To find the minimum spanning tree of a graph, we will introduce two algorithms. The first one called Prim's algorithm, which is similar to Dijkstra's algorithm. Another algorithm is Kruskal agorithm, which makes use of the disjoint set data structure. Let's discover each one of them in detail!

Prim Algorithm¶

Prim algorithm is very similar to Dijkstra's shortest path algorithm. In this algorithm we have a set \(S\) which represents the explored nodes and again we can maintain a priority queue data structure the closest node in \(V-S\). It is a greedy algorithm just like Dijkstra's shortest path algorithm.

G = (V, E)   V set of all nodes, E set of all edges
T = {}       result, edges of MST
S = {1}      explored nodes
while S /= V do
    let (u, v) be the lowest cost edge such that u in S and v in V - S;
    T = T U {(u, v)}
    S = S U {v}
end

Prim Algorithm in Pseudo code, what is the problem here?

There is a problem with this implementation, it assumes that the graph is connected. If the graph is not connected this algorithm will be stuck on loop. There is a good visualization for Prim algorithm at [10]. If we use priority queue complexity would be \(O(ElogV)\).

Prim's Algorithm — Example of how Prim Algorithm constructs the MST

Kruskal Algorithm¶

In Prim algorithm we started with a specific node and then proceeded with choosing the closest neighbor node to our current graph. In Kruskal algorithm, we follow a different strategy; we start building our MST by choosing one edge at a time, and link our (intially separated) nodes together until we connect all of the graph.

To achieve this task, we will start with having all the nodes separated each in a group. In addition, we will have the list of edges from the original graph sorted based on their cost. At each step, we will:

Pick the smallest available edge (that is not taken yet)
Link the nodes it connects together, by merging their group into one unified group
Add the cost of the edge to our answer

However, you may realize in some cases the link we add will connect two nodes from the same group (because they were grouped before by other taken edges), hence violating the spanning tree condition (Acyclic) and more importantly introducing unnecessary edges that adds more cost to the answer. So to solve this problem, we will only add the edges as long as they connect two currently (at the time of processing this edge) separated nodes that belong to different groups, hence completing the algorithm.
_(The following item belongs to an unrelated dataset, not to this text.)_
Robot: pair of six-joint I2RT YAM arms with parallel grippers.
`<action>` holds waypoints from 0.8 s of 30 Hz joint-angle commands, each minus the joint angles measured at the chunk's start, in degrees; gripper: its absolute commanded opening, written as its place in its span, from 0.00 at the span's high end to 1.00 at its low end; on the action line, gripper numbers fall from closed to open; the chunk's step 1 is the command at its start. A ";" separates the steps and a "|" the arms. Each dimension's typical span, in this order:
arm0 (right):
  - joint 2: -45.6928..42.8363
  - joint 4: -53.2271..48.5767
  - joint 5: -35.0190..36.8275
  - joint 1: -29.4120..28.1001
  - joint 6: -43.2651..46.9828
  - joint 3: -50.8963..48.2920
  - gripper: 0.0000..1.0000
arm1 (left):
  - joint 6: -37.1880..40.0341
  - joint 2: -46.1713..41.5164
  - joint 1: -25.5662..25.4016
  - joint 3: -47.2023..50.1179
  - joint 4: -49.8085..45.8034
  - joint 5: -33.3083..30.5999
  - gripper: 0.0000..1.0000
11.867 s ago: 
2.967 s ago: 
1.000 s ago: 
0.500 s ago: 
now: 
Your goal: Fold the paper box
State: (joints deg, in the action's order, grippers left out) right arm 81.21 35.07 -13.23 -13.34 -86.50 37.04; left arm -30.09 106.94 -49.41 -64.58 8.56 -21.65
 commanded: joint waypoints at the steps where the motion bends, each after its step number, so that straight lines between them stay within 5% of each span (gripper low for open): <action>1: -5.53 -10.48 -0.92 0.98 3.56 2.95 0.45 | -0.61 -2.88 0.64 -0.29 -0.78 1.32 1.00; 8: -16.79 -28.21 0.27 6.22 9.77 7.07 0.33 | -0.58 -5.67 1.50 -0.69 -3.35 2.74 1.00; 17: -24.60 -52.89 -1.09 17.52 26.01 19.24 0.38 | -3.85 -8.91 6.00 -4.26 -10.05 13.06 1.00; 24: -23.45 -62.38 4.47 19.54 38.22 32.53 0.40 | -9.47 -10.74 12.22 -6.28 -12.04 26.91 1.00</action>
The optimality of Kruskal algorithm comes from the fact that we are taking from a sorted list of edges. For more rigorous proof please refer to [11].

So how can we effectively merge the group of nodes and check that which group each node belong? We can utilize disjoint set data structure which will help us to make union and find operations in an amortized constant \(\mathcal{O}(1)\) time.

typedef pair<int,pair<int,int>> edge;
// represent edge as triplet (w,u,v)
// w is weigth, u and v verticies.
// edge.first is weigth edge.second.first -> u, edge.second.second -> v
typedef vector<edge> weigthed_graph;

/*union - find data structure utilities */
const int maxN = 3005;
int parent[maxN];
int ssize[maxN];
void make_set(int v);
int find_set(int v);
void union_sets(int a, int b);
void init_union_find();

/*Code that finds edges in MST */
void kruskal(vector<edge> &edgeList ){
    vector<edge> mst;
    init_union_find();
    sort(edgeList.begin(),edgeList.end(), \
        [](const auto &a, const auto  &b) { return a.first< b.first;}); 
    //well this weird syntax is lambda function 
    // for sorting pairs to respect their first element.
    for( auto e: edgeList){
        if( find_set(e.second.first )!= find_set(e.second.second)){
            mst.push_back(e);
            union_sets(e.second.first, e.second.second);
        }
    }
}

To calculate the time complexity, observe how we first sorted the edges, this takes \(\mathcal{O}(E log E)\). In addition we pass through the edges one by one, and each time we check which group the two nodes of the edge belongs to, and in some cases merge the two groups. So in the worst case we will assume that both operations (finding and merging) happens, but since the disjoint data structure guarantee \(\mathcal{O}(1)\) amortized time for both operations, we end up with \(\mathcal{O}(E)\) amortized time of processing the nodes.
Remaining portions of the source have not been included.